TASK: Search the records for the word "exactly". Copy every line where it appears.

----- EXERCISE MATERIALS -----

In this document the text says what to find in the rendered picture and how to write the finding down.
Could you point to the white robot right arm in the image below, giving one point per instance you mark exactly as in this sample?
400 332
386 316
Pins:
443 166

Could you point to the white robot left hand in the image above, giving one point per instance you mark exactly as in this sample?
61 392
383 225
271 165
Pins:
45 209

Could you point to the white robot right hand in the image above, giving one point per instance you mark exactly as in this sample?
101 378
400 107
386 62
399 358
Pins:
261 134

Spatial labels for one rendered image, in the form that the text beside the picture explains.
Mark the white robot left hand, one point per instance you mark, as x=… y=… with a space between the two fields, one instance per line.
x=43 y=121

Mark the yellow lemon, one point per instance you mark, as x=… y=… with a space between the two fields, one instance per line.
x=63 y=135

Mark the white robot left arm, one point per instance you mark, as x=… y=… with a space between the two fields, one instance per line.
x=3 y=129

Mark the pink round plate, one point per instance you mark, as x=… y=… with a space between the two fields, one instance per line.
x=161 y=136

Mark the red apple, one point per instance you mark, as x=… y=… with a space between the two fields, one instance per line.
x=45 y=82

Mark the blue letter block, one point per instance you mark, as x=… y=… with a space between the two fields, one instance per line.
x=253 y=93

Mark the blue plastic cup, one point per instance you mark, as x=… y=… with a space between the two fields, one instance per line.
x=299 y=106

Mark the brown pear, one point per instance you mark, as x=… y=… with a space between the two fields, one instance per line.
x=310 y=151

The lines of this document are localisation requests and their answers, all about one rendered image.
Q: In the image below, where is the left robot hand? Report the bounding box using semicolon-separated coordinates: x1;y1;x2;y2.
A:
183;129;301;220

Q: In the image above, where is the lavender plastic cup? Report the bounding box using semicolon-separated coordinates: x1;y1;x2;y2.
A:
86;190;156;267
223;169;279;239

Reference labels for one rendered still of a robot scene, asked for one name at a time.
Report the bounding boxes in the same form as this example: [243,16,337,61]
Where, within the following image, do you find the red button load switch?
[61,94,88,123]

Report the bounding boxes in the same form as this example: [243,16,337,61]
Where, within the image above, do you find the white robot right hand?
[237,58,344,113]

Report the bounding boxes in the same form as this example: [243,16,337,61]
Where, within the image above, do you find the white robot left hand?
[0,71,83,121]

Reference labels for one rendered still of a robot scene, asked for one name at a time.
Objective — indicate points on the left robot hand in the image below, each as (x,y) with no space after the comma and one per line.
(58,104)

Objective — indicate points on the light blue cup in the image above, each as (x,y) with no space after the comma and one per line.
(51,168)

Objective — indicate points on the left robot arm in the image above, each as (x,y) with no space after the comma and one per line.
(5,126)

-----

ANSWER TO THE PROBLEM:
Could you point to the white robot right arm in the image below, giving one point per instance you mark exactly as in this sample?
Could you point to the white robot left hand in the image above, giving one point per instance you mark exactly as in this sample?
Could you point to the white robot right hand in the image above, giving one point per instance you mark exactly as in this sample?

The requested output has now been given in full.